Cofactors and prosthetic groups known from biochemistry can be simply utilized as a recognition parts of a biosensor because of their specificity to enzymatic substrates. Porphyrins are such chemical compounds. In a particular work, electrode of a QCM was covered with tetraphenylporphyrin and adsorption of zinc nitrate was recorded by this piezoelectric sensor [69]. Zinc was captured by the tetraphenylporphyrin and stable complex was formed and easily detectable by the piezoelectric assay. Example papers described in the text above are summarized in Table 1.

Table 1

Survey of papers devoted to biosensors and the other analytical devices using piezoelectric platform.

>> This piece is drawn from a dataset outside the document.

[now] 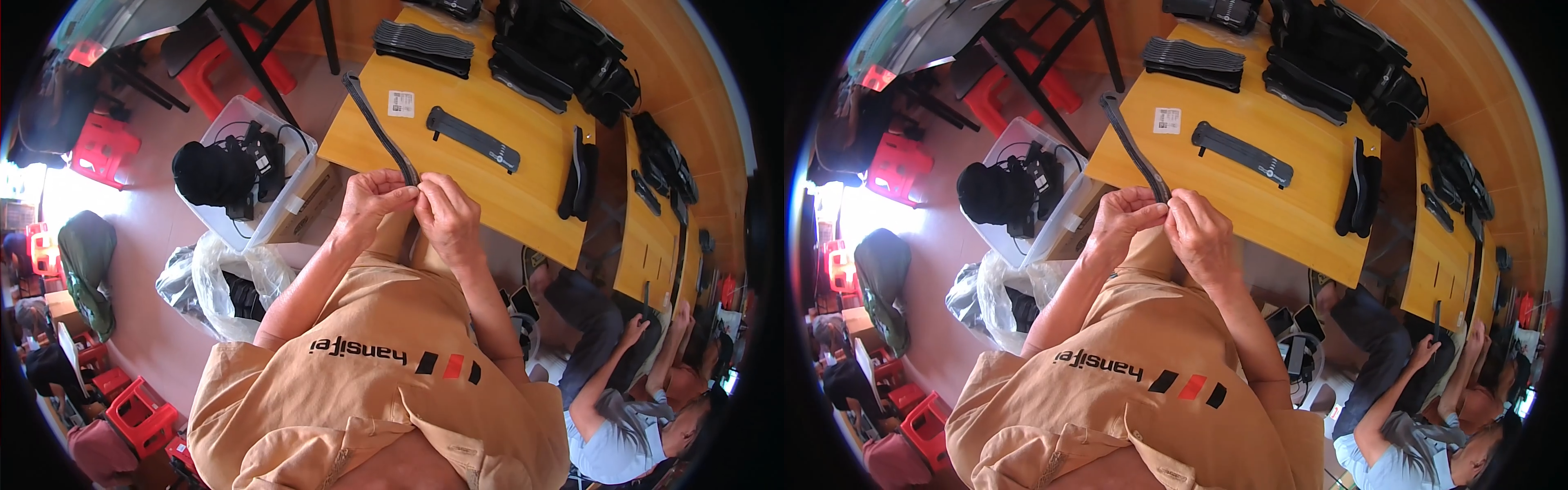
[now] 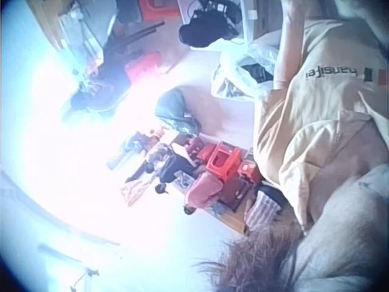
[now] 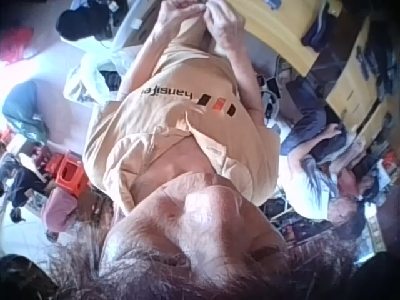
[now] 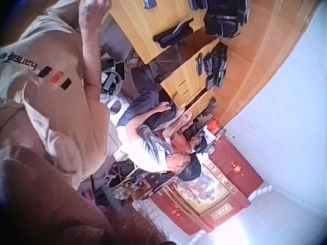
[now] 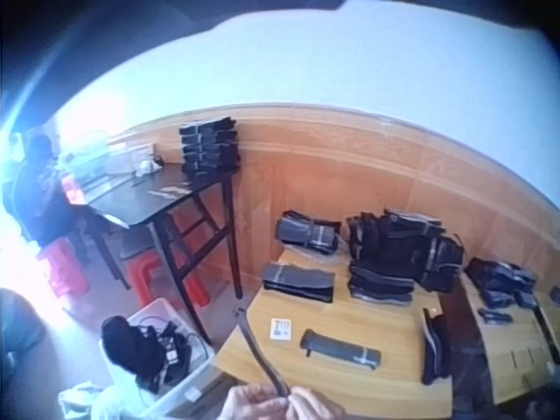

Recognition Part	Piezoelectric Part	Analyte	Limit of Detection	References
Antibody	QCM 1	Albumin in urea (albuminuria)	0.1 µg/mL	[18]
Antibody	QCM	Francisella tularensis	105 CFU/mL	[25]
Antibody on the sensor surface and gold nanoparticles covered by antibodies	QCM	Escherichia coli O157:H7	10 CFU/mL	[27]
Molecularly Imprinted Polymer from electropolymerized 3-thiophene acetic acid	QCM	Drug melphalan	5.40 ng/mL	[43]
Electrochemically polymerized I-methionine with molecularly imprinted taurine	QCM	Taurine	0.12 µmol/L	[45]
DNA probe	8 µm thick lead magnesium niobite-lead titanate piezoelectric plates	DNA	10−19 mol/L in urine samples	[54]
DNA specific to stx2 gene from Escherichia coli O157:H7	Piezoelectric-excited cantilever sensor	Escherichia coli O157:H7	700 cells/mL	[57]
Oligonucleotide functionalized gold nanoparticles	QCM	Denque virus	2 PFU/mL	[58]
Antibody	Lead zirconate-lead titanate glass piezoelectric microcantilever sensor	Marker of cancer Her2	0.06 nmol/L	[68]
Various short peptides	QCM	volatile compounds	-	[64]

1 QCM—Quartz Crystal Microbalance.

6. Conclusions

Piezoelectric biosensors are a group of analytical devices suitable for label-free determination of an analyte. The biosensors were experimentally proved reliable and many adaptations are known. Though the commercialization of piezoelectric biosensors has not fully appeared yet, the experimental data are promising and there is expected change in this state in the future. Technologies for mass production of specific materials like nanoparticles, oligonucleotides and imprinted polymers, along with the production of cheap piezoelectric materials, give good presumptions for the next development in this field. Good analytical performance of the described piezoelectric biosensors is of course a condition for the implementation of this technology.